Priority to bring back Vijay Mallya to India: Attorney General

Attorney General Mukul Rohatgi Wednesday said the top priority for authorities here was to make liquor baron Vijay Mallya return and disclose his assets, most of which are abroad, failing which proceedings for revocation of his passport may be initiated as was done in the case of former IPL commissioner Lalit Modi.

New Delhi: Attorney General Mukul Rohatgi Wednesday said the top priority for authorities here was to make liquor baron Vijay Mallya return and disclose his assets, most of which are abroad, failing which proceedings for revocation of his passport may be initiated as was done in the case of former IPL commissioner Lalit Modi.

He said the issue of recovering over Rs 9000 crore from him would be a long-drawn legal process.

 

"First option is to ask him to appear and, if he does not, then we can initiate proceedings for revocation of his passport. Once his passport is revoked, then technically a person does not have any right to reside anywhere else...Then the country where the person is, forces him to go back to the country from where he has come," he told a private news channel.

"In the case of Lalit Modi, revocation of passport procedures were taken but it was quashed by the Delhi High Court," he added.

 

The AG also said he had came to know through media that the process to extradite Mallya has been initiated as India had signed a treaty with the United Kingdom.

"I have read in a few newspapers that extradition procedures have been commenced as we have an extradition treaty with the UK," he said.

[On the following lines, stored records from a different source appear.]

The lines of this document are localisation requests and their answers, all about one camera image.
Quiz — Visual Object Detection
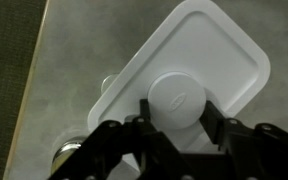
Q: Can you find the round metal candle lid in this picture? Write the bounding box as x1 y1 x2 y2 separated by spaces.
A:
101 74 118 93

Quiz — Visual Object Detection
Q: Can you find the white container lid with button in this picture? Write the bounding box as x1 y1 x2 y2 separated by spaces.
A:
87 0 271 152

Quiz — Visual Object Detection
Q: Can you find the glass candle jar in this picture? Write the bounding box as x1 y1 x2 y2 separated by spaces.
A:
51 137 85 174

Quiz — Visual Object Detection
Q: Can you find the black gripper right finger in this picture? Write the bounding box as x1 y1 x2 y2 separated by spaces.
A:
200 101 288 180

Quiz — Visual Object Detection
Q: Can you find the grey coffee table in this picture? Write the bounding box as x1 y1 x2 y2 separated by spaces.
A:
2 0 288 180

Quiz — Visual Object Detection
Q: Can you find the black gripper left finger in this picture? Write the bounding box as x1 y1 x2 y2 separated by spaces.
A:
47 99 191 180

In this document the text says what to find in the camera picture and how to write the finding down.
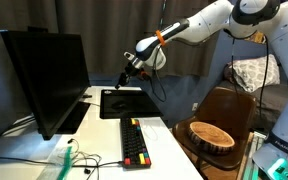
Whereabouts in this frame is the white desk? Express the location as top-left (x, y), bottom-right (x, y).
top-left (0, 86), bottom-right (203, 180)

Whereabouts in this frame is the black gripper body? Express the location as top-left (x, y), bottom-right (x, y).
top-left (115, 52), bottom-right (144, 89)

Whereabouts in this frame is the round wood slice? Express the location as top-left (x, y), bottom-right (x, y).
top-left (188, 121), bottom-right (235, 155)

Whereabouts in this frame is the black computer monitor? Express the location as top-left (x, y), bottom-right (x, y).
top-left (0, 30), bottom-right (90, 140)

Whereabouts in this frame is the black mouse pad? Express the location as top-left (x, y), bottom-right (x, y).
top-left (100, 89), bottom-right (163, 119)

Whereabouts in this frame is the brown chair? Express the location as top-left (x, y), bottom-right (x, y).
top-left (172, 87), bottom-right (256, 180)

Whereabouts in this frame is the green clear plastic bag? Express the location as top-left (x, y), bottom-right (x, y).
top-left (37, 146), bottom-right (72, 180)

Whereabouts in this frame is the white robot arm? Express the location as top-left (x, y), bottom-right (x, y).
top-left (117, 0), bottom-right (288, 180)

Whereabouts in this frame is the patterned grey pillow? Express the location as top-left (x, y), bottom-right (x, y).
top-left (224, 54), bottom-right (280, 93)

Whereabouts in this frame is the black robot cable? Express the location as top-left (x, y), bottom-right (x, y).
top-left (149, 44), bottom-right (168, 103)

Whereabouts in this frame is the black keyboard with coloured keys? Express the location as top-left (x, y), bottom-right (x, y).
top-left (120, 118), bottom-right (151, 169)

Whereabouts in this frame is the grey curtain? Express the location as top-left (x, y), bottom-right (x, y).
top-left (0, 0), bottom-right (218, 88)

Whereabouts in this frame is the black computer mouse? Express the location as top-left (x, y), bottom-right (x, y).
top-left (112, 102), bottom-right (127, 110)

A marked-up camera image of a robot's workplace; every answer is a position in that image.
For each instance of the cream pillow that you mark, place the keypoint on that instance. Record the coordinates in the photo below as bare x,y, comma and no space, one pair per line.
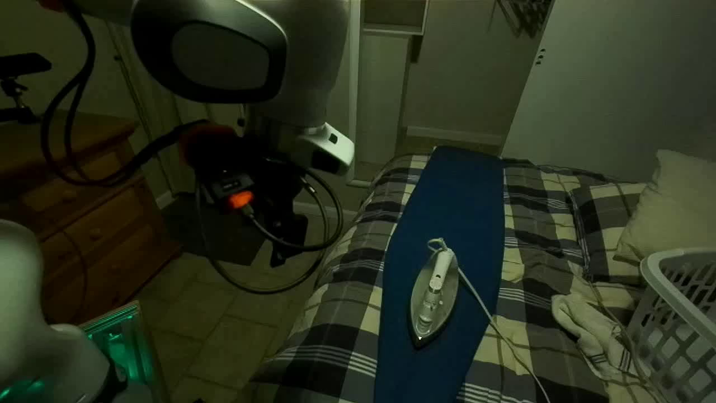
674,211

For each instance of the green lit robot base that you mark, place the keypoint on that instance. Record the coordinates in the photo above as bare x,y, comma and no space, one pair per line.
123,349

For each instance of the cream crumpled cloth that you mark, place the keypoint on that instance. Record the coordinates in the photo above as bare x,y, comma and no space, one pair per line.
599,336

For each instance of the white closet door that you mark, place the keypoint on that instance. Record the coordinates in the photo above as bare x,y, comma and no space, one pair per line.
617,81

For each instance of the wooden dresser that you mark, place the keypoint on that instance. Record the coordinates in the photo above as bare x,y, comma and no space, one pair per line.
102,244

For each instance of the plaid bed comforter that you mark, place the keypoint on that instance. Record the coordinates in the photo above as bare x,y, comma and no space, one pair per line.
525,357

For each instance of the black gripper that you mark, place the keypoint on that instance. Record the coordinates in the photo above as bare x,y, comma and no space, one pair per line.
245,177

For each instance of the white clothes iron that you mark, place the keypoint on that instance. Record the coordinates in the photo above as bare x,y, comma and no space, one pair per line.
432,291

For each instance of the blue ironing board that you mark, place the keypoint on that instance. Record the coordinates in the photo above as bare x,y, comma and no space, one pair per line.
460,197

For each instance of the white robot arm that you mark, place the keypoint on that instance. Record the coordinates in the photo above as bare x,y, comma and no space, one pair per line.
279,56

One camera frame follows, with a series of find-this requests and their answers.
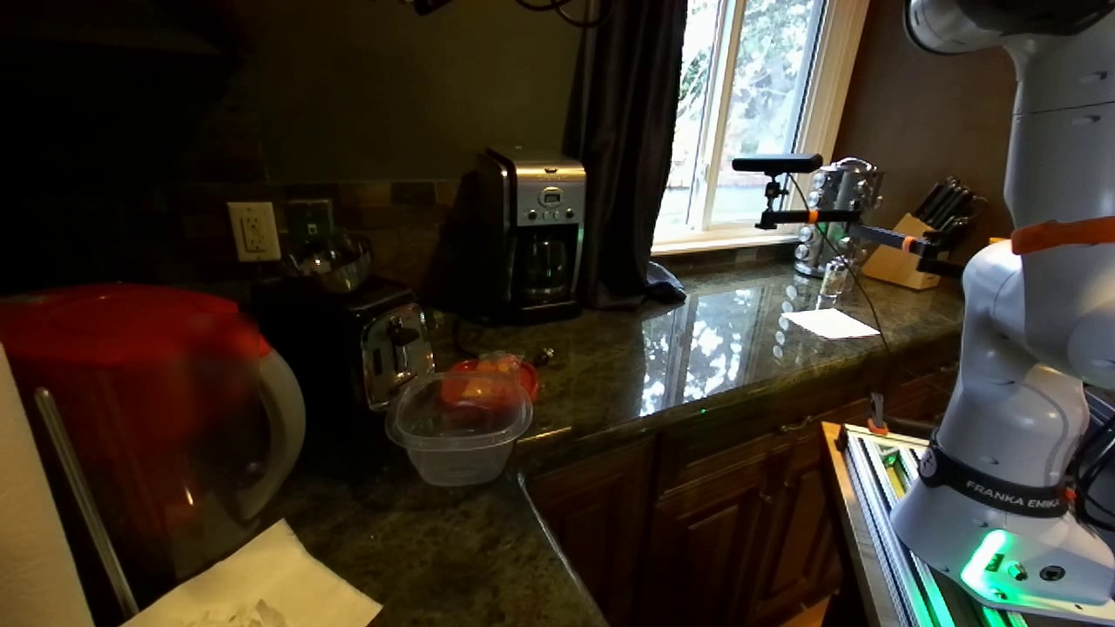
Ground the silver toaster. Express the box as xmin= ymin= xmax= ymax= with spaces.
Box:
xmin=246 ymin=233 xmax=430 ymax=442

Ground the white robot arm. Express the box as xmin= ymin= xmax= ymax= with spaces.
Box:
xmin=890 ymin=0 xmax=1115 ymax=625

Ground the white appliance edge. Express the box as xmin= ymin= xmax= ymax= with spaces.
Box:
xmin=0 ymin=347 xmax=92 ymax=627

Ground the dark wall switch plate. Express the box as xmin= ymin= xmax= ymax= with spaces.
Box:
xmin=286 ymin=198 xmax=334 ymax=251

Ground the clear plastic food container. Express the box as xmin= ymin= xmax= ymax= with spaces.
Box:
xmin=386 ymin=353 xmax=540 ymax=486

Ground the wooden knife block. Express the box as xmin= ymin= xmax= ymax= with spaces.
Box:
xmin=861 ymin=179 xmax=972 ymax=294

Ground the red water filter pitcher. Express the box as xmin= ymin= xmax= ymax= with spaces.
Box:
xmin=0 ymin=281 xmax=307 ymax=601

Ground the black silver coffee maker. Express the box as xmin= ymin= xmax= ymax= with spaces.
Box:
xmin=422 ymin=151 xmax=584 ymax=325

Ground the white wall outlet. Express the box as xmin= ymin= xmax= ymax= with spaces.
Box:
xmin=226 ymin=201 xmax=282 ymax=261

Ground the white framed window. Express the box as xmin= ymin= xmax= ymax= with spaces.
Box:
xmin=652 ymin=0 xmax=871 ymax=253

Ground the hanging black cable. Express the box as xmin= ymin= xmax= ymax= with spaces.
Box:
xmin=404 ymin=0 xmax=606 ymax=32

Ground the lower wooden cabinet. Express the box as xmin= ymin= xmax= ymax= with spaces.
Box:
xmin=524 ymin=360 xmax=954 ymax=627

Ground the white paper note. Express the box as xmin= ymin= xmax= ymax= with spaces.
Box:
xmin=792 ymin=309 xmax=874 ymax=341

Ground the white paper towel sheet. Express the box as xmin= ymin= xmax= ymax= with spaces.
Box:
xmin=121 ymin=519 xmax=380 ymax=627

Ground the dark window curtain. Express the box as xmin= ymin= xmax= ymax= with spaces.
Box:
xmin=563 ymin=0 xmax=687 ymax=309

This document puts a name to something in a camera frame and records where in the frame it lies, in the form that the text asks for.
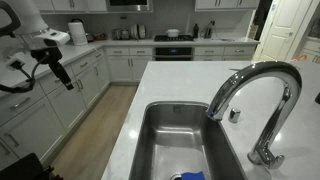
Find white paper towel roll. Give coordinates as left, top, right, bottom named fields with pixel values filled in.
left=68, top=22, right=88, bottom=45

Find white pot on stove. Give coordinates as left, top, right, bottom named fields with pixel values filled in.
left=166, top=29, right=180, bottom=37

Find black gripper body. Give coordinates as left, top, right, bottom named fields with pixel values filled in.
left=31, top=47, right=62, bottom=72

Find white plates in rack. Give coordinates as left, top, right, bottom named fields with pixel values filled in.
left=131, top=24, right=146, bottom=40

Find stainless steel sink basin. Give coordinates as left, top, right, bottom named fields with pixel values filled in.
left=129, top=101, right=247, bottom=180

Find white door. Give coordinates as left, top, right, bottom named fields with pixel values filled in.
left=259, top=0, right=312, bottom=61

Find chrome faucet head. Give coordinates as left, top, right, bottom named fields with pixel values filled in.
left=206, top=76, right=245, bottom=121

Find blue sponge in sink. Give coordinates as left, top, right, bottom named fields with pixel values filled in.
left=181, top=171, right=205, bottom=180

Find built-in black oven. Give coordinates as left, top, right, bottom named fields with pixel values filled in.
left=154, top=47, right=193, bottom=61

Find dark bottle by stove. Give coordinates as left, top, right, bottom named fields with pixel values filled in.
left=193, top=23, right=199, bottom=38

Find chrome gooseneck faucet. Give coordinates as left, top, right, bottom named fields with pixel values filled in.
left=206, top=60, right=303, bottom=170

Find black gas cooktop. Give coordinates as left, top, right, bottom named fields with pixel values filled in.
left=154, top=35, right=193, bottom=42

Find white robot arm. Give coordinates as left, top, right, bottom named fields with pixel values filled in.
left=0, top=0, right=73, bottom=93

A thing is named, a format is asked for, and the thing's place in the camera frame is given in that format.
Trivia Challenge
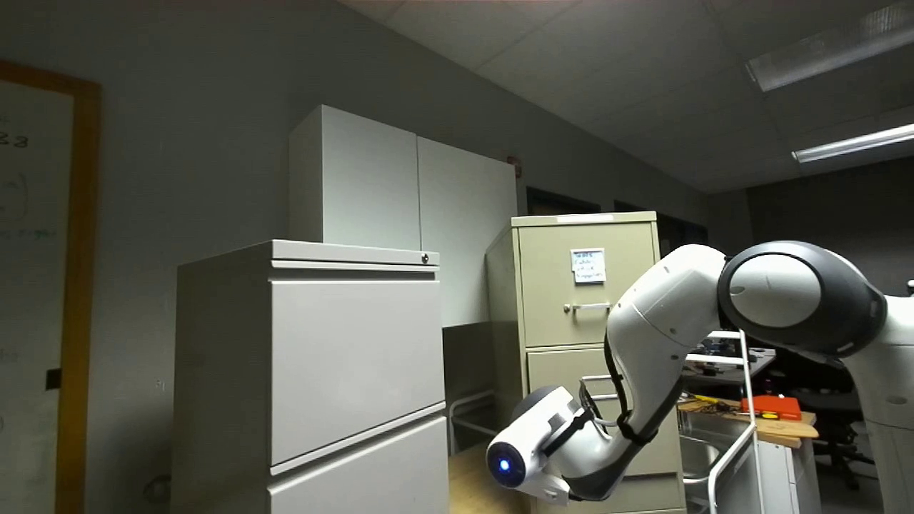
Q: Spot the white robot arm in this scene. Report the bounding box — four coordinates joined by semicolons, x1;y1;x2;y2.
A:
485;241;914;514

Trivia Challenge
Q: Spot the beige file cabinet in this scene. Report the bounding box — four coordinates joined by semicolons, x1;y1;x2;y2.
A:
488;212;686;514

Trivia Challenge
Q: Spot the tall white storage cabinet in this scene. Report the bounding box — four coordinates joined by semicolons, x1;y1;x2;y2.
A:
289;105;516;327

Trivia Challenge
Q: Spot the grey file cabinet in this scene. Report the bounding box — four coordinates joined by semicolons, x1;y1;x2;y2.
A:
171;241;449;514

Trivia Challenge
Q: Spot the white paper label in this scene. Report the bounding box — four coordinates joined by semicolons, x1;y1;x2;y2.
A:
572;248;606;285

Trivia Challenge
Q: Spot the orange tool box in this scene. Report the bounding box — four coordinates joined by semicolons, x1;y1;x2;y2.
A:
739;394;802;421

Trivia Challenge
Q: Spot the wood framed whiteboard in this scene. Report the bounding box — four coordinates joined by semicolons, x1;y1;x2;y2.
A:
0;61;101;514

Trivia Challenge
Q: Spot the ceiling fluorescent light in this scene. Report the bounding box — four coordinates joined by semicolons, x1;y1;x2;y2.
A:
746;0;914;91

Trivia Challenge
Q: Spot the beige drawer handle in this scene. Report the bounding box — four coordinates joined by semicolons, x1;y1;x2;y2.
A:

The AG said he was not concerned much with the merits of the case in which a consortium of banks approached the apex court but for a direction for forfeiture of his passport as he has assets outside India.

 

"All his assets are abroad, not within India. If assets are abroad its a long-drawn process. You cannot go and seize assets in England or South Africa. That's the issue. I am not really concerned about merits of the case. That will go on.

"I was really concerned with one relief, that he should be asked to come to India and he should be asked to deposit his passport, so that we can ask him about the disclosure of his assets," he added.